José Gabriel Espinoza
Ministro José Gabriel Espinoza, | Foto: APG

Gobierno alista presupuesto “base cero” para recortar déficit en 30% y reordenar el gasto público

El Post

Lo esencial: El Gobierno presentará en los primeros días de abril un Presupuesto Reformulado con modelo de “base cero”, que busca reducir el déficit fiscal en al menos un 30% y reorganizar de manera estructural el gasto público en Bolivia.

Por qué importa: El nuevo enfoque rompe con el modelo tradicional de asignación incremental que, según el Gobierno, arrastró durante años estructuras de gasto ineficientes.

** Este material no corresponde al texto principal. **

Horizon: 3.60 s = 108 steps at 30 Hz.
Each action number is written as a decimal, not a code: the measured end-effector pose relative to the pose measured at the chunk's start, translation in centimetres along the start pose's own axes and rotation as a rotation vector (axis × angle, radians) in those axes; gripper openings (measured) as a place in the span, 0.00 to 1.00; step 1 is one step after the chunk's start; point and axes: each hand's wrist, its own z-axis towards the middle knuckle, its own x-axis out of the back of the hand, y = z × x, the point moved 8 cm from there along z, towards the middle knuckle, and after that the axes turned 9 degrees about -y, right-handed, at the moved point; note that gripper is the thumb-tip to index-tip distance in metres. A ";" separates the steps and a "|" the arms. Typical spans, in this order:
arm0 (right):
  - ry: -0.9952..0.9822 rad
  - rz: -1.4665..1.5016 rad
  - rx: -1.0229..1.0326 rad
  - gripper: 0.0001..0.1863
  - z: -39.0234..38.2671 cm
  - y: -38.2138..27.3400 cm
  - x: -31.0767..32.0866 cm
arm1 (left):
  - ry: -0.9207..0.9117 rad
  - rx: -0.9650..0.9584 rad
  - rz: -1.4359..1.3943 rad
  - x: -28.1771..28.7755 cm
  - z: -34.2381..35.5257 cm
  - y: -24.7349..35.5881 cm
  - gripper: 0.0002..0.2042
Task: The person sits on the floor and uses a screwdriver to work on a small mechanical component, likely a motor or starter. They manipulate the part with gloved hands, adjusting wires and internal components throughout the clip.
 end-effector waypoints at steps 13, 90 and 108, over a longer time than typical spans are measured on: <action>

  • El esquema de base cero implica revisar cada partida desde su origen, redefiniendo prioridades y eliminando gastos considerados innecesarios, lo que afectará la distribución de recursos en todo el aparato estatal.

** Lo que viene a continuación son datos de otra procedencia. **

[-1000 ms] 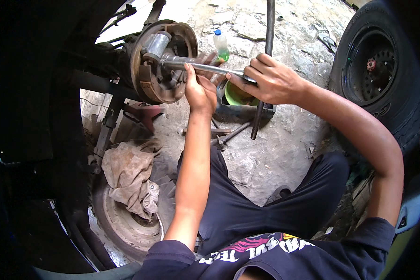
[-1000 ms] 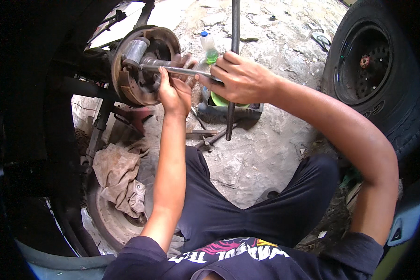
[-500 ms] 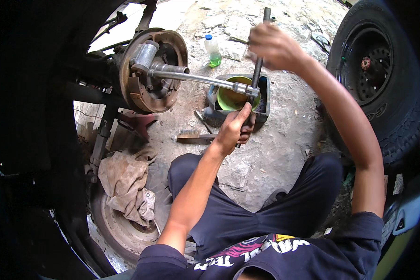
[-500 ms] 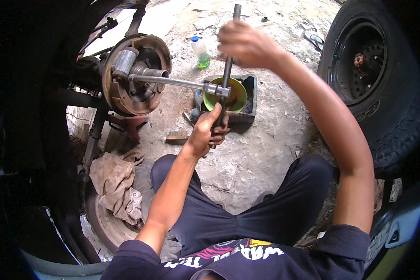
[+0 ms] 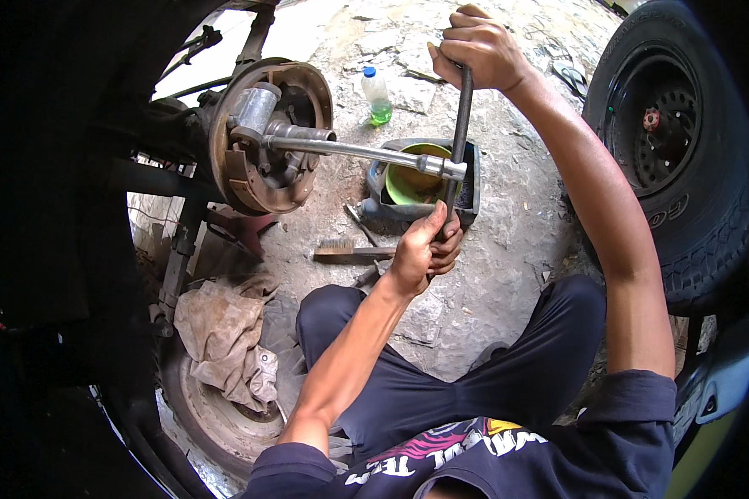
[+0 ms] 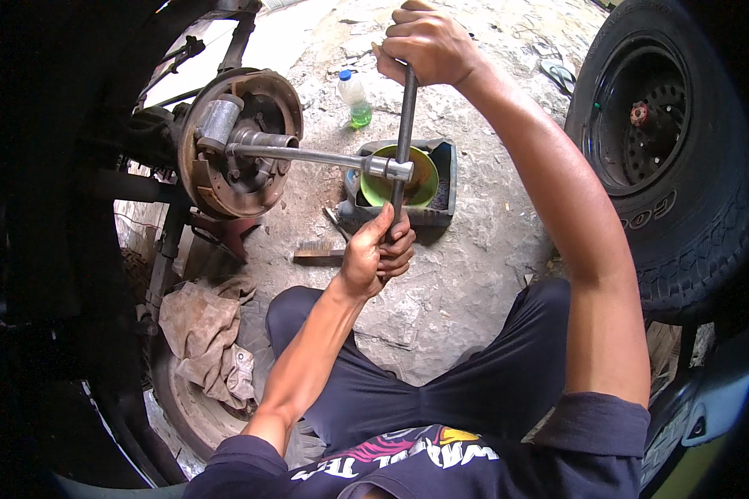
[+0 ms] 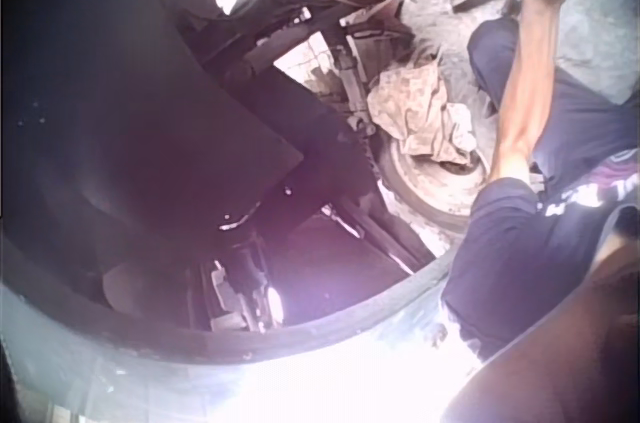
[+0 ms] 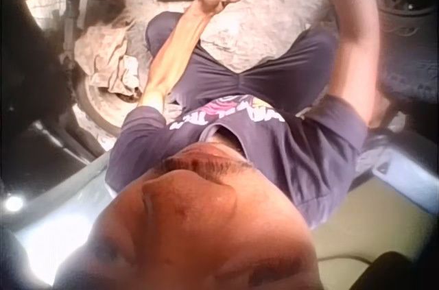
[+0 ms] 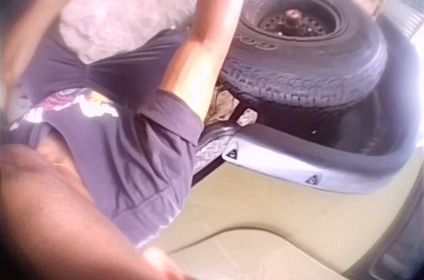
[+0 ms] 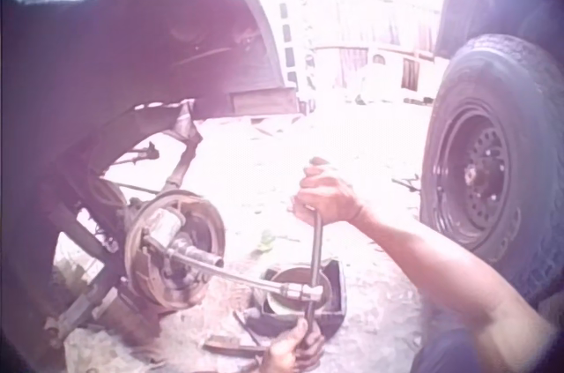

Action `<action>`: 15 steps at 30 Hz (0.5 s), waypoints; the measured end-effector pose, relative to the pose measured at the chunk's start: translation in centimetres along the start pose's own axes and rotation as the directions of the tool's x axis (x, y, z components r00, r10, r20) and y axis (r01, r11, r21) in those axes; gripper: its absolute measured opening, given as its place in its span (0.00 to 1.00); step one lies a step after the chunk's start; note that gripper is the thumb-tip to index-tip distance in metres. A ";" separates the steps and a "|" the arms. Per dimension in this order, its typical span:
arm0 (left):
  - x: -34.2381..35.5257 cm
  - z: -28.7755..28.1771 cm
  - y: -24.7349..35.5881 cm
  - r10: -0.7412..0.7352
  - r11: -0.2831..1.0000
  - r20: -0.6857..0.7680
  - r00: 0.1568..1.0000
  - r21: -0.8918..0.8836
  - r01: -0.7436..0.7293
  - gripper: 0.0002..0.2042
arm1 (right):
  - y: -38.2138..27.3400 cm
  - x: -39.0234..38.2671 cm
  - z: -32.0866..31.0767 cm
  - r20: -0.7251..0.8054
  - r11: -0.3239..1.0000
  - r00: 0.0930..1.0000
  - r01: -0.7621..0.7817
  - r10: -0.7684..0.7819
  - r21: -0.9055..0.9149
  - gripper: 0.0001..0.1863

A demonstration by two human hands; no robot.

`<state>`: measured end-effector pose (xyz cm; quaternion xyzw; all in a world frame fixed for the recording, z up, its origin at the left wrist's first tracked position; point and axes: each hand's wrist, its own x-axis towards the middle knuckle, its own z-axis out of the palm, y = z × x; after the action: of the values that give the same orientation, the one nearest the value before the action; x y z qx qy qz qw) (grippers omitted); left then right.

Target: The person assembles components of a drum brake system by hand and using a screwdriver to position springs and metal plates onto the brake assembly. They also dip a small component into a container of liquid.

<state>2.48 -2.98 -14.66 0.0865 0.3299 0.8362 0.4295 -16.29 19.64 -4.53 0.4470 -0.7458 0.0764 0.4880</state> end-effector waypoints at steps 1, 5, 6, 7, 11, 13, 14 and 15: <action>-0.3 0.2 0.1 0.006 1.000 -0.033 0.999 0.022 -0.006 0.21 | 0.2 0.4 0.1 -0.051 0.998 0.997 0.060 -0.059 0.020 0.11; -1.0 1.2 0.5 -0.006 0.998 -0.148 0.989 0.061 0.016 0.21 | -1.1 1.1 0.0 -0.046 1.000 0.999 0.023 -0.024 -0.017 0.17; -1.2 1.6 0.7 -0.023 0.996 -0.171 0.985 0.078 0.037 0.22 | -1.0 0.6 0.2 -0.071 1.000 0.997 0.006 -0.005 0.010 0.17; -1.3 1.9 0.8 -0.039 0.994 -0.195 0.980 0.094 0.058 0.22 | -0.9 0.1 0.5 -0.096 0.999 0.995 -0.011 0.014 0.038 0.17; -1.8 3.2 1.4 -0.093 0.989 -0.294 0.951 0.085 0.123 0.22 | -1.5 -1.5 1.7 -0.141 0.994 0.985 -0.090 0.097 0.058 0.19; -2.1 3.6 1.4 -0.113 0.990 -0.320 0.941 0.047 0.135 0.22 | -1.6 -1.9 1.9 -0.152 0.991 0.981 -0.115 0.123 0.064 0.19; -2.1 3.6 1.3 -0.120 0.990 -0.319 0.940 0.027 0.136 0.22 | -1.7 -2.1 2.0 -0.156 0.990 0.978 -0.128 0.137 0.065 0.19; -2.2 3.6 1.4 -0.128 0.990 -0.317 0.940 0.010 0.138 0.21 | -2.0 -2.0 2.2 -0.172 0.987 0.974 -0.134 0.148 0.089 0.18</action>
<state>4.44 -3.58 -10.75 -0.0638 0.4128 0.8030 0.4251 -16.01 18.44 -7.93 0.4026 -0.7257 0.1792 0.5283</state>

Contexto: La iniciativa surge en un escenario marcado por restricciones financieras y tensiones políticas. Durante el primer trimestre del año, el Ejecutivo operó con un “presupuesto automático” de más de Bs 377.000 millones debido al bloqueo legislativo a la propuesta original.

  • El ajuste responde a un contexto complejo, marcado por una caída económica en 2025 y niveles elevados de inflación, según el propio Gobierno.

El plan: La propuesta será enviada a la Asamblea Legislativa tras un proceso de ajuste técnico y socialización con actores políticos y autoridades subnacionales.

  • La presentación incluirá un diagnóstico del pasado presupuestario, una evaluación del presupuesto vigente y una proyección del rumbo fiscal del país.
  • El Ejecutivo trabaja en la actualización de variables macroeconómicas clave como el crecimiento, la inflación y el equilibrio fiscal.
  • El presupuesto reformulado también busca sentar las bases del modelo “50/50”, una propuesta de redistribución de recursos entre el nivel central y las entidades territoriales autónomas.

Medidas de ajuste inmediato: Como parte de la estrategia, el Ejecutivo ya implementó medidas de austeridad que afectan directamente la estructura de los ministerios.

  • Se aplicó una reducción mínima del 30% en el gasto salarial de los ministerios, incluyendo el congelamiento de la masa salarial y la restricción de nuevas contrataciones.
  • Las entidades están obligadas a realizar ajustes internos para cubrir eventuales necesidades de personal.
  • Se suman acciones orientadas a reducir el tamaño del aparato estatal y eliminar distorsiones administrativas.

Qué dicen: “Hay que ver hacia dónde se ha ido la plata”, sostuvo el ministro de Economía José Gabriel Espinoza, al remarcar que el presupuesto no puede seguir reproduciendo problemas estructurales acumulados durante dos décadas.

Sí, pero: La implementación del modelo “50/50” dependerá de acuerdos políticos. Espinoza reconoció que el presupuesto no es una construcción exclusivamente técnica, sino el resultado de negociaciones con la Asamblea Legislativa, el Órgano Judicial y los gobiernos subnacionales.

Entre líneas: El Gobierno ya inició la socialización del plan con autoridades electas y representantes legislativos, en un intento por asegurar su aprobación en un escenario político fragmentado.

  • La viabilidad del Presupuesto Reformulado dependerá de la capacidad del Ejecutivo de construir consensos en medio de tensiones políticas y demandas regionales.

La conclusión: Más allá del debate técnico, la propuesta marca un punto de inflexión: el intento de dejar atrás un esquema de gasto considerado insostenible y avanzar hacia una nueva lógica de administración de los recursos del Estado.